Re: [Durus-users] Durus and write intensive applications

Durus and write intensive applications

2004-12-08

Syver Enstad

2004-12-08

2004-12-08

2004-12-08

2004-12-08

2004-12-08

2004-12-08

Durus and write intensive applications

David Binger

2004-12-08

The PersistentDict is a simple, reliable mapping structure.
It just wraps an underlying dict and makes sure that changes
are transactional.

A commit including a change to a PersistentDict (or any Persistent
instance) writes a pickle of the changed instance to disk.
For a PersistentDict, the pickle must include the pickle of the
underlying dict.  The dict's pickle is bigger when there are more items.
Roughly speaking, the space required to commit any change to a
PersistentDict is a linear function of the number of items.

A BTree acts like a PersistentDict, except that the mapping
is divided up into lots of internal BNode instances.
When you add or remove an item from a BTree, some of
these BNode instances must be changed, but only a small number.
The space-cost of changing a BTree is limited to the size
of the pickles of this small number of changed BNodes.

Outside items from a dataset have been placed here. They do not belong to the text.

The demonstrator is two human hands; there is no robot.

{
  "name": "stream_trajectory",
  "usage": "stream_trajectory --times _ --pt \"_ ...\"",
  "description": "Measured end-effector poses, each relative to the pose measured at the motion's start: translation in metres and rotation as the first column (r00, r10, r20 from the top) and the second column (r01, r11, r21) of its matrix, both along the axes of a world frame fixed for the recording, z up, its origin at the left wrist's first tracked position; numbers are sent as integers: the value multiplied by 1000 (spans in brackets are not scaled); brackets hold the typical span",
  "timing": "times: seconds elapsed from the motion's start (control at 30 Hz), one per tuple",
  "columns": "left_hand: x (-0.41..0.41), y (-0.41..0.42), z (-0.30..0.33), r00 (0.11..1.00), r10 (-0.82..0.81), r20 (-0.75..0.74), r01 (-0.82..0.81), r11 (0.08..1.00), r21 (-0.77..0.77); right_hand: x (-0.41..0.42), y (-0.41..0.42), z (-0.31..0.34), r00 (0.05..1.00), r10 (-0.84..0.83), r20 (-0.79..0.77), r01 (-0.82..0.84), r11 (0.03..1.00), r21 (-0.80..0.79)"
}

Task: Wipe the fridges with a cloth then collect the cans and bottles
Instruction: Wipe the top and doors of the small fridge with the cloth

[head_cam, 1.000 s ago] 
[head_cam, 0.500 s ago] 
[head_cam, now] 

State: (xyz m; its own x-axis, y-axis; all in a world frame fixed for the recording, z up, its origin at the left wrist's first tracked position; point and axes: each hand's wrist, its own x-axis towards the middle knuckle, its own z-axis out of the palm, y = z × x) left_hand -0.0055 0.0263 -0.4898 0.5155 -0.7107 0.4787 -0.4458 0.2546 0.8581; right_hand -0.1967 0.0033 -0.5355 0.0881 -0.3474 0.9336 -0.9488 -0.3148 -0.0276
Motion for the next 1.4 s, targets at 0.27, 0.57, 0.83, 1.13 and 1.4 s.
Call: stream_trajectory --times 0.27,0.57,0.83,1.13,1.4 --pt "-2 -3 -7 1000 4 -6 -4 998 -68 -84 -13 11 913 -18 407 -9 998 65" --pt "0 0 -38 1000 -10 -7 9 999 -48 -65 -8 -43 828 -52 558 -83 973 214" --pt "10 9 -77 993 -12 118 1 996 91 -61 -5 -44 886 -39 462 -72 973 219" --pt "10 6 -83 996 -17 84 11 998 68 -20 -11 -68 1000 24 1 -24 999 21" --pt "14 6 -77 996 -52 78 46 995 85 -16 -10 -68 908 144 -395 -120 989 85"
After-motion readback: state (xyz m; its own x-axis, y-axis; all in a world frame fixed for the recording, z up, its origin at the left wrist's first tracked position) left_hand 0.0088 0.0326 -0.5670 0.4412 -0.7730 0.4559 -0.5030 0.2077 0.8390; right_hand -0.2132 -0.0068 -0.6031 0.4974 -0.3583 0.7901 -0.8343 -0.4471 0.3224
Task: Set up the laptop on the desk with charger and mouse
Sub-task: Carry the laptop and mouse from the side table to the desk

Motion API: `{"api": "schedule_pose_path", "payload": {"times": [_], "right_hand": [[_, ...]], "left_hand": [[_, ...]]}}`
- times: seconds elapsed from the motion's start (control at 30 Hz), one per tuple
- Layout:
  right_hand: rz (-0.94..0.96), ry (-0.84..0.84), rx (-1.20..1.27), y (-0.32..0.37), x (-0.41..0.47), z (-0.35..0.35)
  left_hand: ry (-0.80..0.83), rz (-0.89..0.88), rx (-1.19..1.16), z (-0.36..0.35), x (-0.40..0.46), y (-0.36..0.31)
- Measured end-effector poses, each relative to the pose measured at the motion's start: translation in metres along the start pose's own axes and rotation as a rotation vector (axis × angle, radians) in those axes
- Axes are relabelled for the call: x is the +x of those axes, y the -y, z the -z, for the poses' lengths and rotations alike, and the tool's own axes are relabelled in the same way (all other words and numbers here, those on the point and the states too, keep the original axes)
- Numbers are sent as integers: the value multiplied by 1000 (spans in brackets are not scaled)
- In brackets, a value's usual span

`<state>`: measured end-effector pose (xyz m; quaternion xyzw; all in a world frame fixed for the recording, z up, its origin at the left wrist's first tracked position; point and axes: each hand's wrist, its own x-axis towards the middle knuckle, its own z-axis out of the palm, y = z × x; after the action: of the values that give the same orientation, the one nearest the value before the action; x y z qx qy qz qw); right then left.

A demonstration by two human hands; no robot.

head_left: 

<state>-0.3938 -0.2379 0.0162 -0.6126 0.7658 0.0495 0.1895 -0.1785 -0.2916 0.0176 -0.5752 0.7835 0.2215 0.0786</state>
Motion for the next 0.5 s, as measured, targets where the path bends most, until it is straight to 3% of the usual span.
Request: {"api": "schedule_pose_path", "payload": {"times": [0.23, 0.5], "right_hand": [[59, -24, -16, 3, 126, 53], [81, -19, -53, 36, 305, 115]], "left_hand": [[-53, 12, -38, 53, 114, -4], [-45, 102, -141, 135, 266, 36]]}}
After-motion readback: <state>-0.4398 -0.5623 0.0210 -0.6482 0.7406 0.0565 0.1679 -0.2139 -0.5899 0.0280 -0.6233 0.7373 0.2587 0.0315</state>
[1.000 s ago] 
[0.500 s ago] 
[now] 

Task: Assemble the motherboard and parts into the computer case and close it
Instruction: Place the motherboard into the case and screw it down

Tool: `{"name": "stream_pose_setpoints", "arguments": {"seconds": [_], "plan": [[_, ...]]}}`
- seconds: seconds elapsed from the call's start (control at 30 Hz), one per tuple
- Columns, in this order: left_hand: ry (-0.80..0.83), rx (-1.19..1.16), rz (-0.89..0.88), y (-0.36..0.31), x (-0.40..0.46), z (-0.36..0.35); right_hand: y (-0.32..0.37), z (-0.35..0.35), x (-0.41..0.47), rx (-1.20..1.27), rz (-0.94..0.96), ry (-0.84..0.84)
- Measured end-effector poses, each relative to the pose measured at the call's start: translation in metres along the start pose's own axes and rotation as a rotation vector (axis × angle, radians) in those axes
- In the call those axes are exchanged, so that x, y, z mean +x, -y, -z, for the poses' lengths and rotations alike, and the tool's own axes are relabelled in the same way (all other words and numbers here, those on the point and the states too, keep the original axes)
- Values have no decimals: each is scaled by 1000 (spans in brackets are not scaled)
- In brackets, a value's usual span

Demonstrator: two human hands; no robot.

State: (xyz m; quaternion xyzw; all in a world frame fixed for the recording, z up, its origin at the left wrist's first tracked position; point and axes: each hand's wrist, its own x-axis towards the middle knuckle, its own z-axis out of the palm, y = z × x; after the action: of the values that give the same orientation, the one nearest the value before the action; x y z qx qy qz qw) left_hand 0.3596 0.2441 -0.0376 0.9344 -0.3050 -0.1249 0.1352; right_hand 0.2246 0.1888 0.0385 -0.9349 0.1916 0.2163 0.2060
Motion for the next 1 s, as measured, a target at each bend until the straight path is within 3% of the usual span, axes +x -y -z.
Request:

This is where the degree comes in.  BTrees with lower node degree
are divided into smaller parts.  A change will be more likely to
involve more nodes, but the size of each node's pickle is smaller.
There is a trade-off, then, and I don't think there is one answer
that fits all situations.  One thing to consider is that the
*minimum* space cost of the change of a BTree is the size of
the pickle of one of your BNodes.   If you have a high change rate,
that might lead you to have small node degree.  On the other
hand, higher-degree nodes require fewer load operations, so they
should provide for faster access.

If anyone wants to experiment with this, here is an easy way:
Run a durus server with logginglevel=1, so that everything is logged.
I think the log includes size information for loads and commits,
so you can run a client that tinkers with PersistentDict and BTree
instances and see just what is going on.   That might help you
decide what kind of mapping suits your application.